What you return must be an exact copy of the lines in the listing below between the line holding "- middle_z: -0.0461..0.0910" and the line holding "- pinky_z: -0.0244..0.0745", inclusive, and nothing more.

# SUPPLIED DATA
● ● ●

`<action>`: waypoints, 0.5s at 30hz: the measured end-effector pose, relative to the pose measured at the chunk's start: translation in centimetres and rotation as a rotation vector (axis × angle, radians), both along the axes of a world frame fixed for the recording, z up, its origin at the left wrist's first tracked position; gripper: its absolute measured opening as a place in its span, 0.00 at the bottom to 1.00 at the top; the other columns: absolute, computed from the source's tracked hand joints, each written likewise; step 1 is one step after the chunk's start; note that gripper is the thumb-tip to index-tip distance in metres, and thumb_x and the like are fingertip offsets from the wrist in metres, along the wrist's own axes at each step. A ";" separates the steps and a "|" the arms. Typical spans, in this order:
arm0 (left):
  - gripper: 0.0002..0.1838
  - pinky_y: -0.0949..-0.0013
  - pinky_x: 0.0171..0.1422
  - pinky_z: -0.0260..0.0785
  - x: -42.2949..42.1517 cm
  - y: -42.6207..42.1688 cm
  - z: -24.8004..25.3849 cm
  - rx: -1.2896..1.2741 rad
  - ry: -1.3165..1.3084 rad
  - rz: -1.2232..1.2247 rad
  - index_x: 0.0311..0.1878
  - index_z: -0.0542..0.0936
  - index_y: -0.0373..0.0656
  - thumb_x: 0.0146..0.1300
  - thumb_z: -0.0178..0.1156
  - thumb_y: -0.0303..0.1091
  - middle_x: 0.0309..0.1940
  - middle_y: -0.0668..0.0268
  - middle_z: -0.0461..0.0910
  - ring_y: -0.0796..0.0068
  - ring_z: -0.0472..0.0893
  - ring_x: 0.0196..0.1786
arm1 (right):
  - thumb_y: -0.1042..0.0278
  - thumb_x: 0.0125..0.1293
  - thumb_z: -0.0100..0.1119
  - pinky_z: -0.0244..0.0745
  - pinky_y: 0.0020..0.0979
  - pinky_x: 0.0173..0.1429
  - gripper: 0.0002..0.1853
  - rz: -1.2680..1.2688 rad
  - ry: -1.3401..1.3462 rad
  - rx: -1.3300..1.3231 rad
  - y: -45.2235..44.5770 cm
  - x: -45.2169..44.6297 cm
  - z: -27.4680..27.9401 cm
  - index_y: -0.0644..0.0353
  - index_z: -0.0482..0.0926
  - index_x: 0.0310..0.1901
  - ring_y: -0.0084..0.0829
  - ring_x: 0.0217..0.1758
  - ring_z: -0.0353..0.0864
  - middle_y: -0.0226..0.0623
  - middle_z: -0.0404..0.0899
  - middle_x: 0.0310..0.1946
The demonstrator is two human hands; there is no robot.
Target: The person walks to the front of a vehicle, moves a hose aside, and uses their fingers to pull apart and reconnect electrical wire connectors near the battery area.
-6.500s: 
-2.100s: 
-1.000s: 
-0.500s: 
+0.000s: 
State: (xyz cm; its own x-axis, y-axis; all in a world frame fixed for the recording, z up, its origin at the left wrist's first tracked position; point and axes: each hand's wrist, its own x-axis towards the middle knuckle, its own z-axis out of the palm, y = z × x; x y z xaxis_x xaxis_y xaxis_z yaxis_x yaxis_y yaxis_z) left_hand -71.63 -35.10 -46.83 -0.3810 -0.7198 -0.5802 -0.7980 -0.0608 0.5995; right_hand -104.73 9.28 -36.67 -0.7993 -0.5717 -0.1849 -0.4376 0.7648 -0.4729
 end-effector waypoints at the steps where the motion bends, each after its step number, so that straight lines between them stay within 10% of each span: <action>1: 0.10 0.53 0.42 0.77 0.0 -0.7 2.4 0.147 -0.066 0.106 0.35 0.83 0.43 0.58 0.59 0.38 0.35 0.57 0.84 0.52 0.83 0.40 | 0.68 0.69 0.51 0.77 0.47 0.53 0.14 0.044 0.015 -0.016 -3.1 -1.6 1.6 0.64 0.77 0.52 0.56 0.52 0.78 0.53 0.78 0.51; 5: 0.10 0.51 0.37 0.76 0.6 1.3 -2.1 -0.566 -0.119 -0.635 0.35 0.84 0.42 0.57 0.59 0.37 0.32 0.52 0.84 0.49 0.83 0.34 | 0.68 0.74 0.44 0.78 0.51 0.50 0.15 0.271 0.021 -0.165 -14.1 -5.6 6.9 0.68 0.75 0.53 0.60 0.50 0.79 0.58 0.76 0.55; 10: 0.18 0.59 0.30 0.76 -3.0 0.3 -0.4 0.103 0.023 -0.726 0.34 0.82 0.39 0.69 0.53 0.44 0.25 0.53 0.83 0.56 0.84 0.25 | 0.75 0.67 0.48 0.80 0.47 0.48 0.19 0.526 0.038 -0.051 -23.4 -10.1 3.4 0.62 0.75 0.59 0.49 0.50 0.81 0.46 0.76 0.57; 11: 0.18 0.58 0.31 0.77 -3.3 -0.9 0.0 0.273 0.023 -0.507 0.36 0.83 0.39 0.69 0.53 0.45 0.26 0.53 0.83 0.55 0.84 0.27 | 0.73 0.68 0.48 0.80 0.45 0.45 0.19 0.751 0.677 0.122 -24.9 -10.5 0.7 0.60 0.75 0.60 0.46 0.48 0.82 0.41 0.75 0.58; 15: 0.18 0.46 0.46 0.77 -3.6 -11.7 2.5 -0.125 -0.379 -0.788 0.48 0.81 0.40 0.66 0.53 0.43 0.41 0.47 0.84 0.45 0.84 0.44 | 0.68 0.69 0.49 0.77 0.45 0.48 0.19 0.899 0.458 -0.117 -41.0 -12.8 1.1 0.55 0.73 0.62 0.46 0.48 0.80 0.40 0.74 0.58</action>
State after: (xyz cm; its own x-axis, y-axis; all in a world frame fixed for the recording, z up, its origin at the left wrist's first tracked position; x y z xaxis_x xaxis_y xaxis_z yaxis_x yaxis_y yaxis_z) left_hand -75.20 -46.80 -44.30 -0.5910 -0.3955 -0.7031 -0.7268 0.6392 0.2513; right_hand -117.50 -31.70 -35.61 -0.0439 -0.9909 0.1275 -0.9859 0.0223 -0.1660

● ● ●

# TASK RESPONSE
  - middle_z: -0.0461..0.0910
  - ring_y: -0.0796..0.0068
  - ring_z: -0.0472..0.0893
  - ring_x: 0.0196..0.1786
arm1 (right):
  - thumb_y: -0.1042..0.0278
  - thumb_x: 0.0125..0.1293
  - thumb_z: -0.0100..0.1119
  - pinky_z: -0.0244..0.0745

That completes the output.